Problem statement:
First find the line with "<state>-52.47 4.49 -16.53" in the entries below, then set down exactly every line through the line with "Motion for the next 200", that line included.

Task data:
######
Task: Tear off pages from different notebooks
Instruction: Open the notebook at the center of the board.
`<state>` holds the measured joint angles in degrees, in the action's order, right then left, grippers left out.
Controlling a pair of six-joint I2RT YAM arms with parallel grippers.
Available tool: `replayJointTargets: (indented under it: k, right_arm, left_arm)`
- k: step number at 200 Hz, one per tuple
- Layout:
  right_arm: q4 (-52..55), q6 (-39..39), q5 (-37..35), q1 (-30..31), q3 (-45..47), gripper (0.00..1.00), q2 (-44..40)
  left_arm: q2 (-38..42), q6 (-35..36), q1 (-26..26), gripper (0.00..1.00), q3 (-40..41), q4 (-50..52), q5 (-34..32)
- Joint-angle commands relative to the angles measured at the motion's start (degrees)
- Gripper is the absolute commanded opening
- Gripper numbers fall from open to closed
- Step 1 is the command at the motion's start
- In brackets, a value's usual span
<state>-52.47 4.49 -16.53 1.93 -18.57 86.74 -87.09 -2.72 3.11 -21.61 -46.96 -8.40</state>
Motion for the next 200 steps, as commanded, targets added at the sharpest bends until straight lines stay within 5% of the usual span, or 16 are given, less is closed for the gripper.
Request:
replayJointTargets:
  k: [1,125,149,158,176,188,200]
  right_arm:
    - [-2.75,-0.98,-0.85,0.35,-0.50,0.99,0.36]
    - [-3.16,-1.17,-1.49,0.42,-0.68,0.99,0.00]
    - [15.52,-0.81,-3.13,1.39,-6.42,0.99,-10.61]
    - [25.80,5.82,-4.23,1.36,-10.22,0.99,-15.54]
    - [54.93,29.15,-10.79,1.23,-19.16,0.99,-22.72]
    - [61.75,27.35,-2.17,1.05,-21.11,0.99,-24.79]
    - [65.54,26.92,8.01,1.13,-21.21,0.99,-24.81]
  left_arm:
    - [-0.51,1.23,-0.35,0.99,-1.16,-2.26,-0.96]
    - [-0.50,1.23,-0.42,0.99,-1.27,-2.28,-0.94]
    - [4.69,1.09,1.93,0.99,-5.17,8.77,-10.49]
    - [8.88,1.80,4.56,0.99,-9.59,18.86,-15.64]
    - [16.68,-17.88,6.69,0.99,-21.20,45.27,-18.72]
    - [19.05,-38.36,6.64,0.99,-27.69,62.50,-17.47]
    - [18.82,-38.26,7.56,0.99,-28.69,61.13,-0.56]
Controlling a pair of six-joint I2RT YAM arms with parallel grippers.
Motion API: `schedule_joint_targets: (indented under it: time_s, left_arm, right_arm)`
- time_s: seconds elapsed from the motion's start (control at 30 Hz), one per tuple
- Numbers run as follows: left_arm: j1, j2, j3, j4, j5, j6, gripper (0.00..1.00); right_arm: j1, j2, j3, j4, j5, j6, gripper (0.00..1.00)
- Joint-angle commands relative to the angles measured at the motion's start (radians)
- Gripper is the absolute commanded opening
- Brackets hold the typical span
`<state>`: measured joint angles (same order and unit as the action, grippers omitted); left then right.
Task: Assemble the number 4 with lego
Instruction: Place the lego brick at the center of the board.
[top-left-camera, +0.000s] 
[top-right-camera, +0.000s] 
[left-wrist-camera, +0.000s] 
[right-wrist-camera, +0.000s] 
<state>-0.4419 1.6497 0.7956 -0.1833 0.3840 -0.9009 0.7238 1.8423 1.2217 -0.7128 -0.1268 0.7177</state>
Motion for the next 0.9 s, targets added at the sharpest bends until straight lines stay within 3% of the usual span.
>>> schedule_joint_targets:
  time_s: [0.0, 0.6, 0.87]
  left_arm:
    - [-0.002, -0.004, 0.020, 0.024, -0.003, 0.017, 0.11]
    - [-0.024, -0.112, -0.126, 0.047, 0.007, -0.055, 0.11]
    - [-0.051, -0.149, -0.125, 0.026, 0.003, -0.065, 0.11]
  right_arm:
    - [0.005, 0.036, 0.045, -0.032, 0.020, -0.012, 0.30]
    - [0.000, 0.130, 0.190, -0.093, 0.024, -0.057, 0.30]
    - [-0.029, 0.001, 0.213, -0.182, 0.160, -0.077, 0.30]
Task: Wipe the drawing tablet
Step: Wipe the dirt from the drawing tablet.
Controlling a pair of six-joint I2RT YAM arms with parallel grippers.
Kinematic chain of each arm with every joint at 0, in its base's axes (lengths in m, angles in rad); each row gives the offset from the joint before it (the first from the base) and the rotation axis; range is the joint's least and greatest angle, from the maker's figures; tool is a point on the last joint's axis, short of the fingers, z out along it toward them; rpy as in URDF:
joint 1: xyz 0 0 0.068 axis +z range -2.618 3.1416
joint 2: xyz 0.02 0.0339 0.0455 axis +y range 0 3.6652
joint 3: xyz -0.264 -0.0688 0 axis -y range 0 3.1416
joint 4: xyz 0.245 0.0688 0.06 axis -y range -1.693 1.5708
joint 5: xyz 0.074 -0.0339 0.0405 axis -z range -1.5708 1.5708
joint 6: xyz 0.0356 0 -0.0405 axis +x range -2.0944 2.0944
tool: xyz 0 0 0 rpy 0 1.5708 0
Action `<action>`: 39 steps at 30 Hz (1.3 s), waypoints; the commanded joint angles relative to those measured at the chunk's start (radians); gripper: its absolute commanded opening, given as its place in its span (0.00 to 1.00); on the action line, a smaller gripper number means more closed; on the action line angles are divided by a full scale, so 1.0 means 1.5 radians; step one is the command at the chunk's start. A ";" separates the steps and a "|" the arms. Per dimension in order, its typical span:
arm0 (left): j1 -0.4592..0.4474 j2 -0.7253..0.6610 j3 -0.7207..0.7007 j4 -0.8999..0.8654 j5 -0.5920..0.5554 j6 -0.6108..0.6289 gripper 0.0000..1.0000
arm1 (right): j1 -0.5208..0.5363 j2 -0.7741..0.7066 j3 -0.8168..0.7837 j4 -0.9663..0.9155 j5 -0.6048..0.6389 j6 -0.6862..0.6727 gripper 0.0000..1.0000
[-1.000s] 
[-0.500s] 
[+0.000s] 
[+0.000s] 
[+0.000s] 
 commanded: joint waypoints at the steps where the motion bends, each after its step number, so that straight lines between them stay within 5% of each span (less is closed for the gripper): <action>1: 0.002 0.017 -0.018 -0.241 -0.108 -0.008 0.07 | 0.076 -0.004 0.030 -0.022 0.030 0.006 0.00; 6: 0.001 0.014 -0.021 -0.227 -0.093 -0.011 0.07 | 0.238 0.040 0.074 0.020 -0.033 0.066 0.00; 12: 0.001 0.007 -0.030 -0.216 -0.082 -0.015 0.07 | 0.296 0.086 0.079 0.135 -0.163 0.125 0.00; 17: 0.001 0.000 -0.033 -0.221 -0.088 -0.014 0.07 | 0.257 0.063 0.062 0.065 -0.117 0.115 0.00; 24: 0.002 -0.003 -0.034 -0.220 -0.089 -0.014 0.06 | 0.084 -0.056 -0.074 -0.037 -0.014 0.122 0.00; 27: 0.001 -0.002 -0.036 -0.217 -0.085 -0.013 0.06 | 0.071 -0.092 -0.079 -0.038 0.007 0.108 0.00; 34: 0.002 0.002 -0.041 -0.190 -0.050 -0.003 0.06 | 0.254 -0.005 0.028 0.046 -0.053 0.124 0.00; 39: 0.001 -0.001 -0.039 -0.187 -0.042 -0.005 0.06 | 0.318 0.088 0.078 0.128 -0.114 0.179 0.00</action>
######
Written response:
<state>-52.47 4.49 -16.53 1.93 -18.57 86.74 -87.09 -2.72 3.11 -21.61 -46.96 -8.40</state>
Motion for the next 200 steps, as commanded, targets added at the sharpest bends until straight lines stay within 5% of the usual span, or 16 are given, less is closed for the gripper.

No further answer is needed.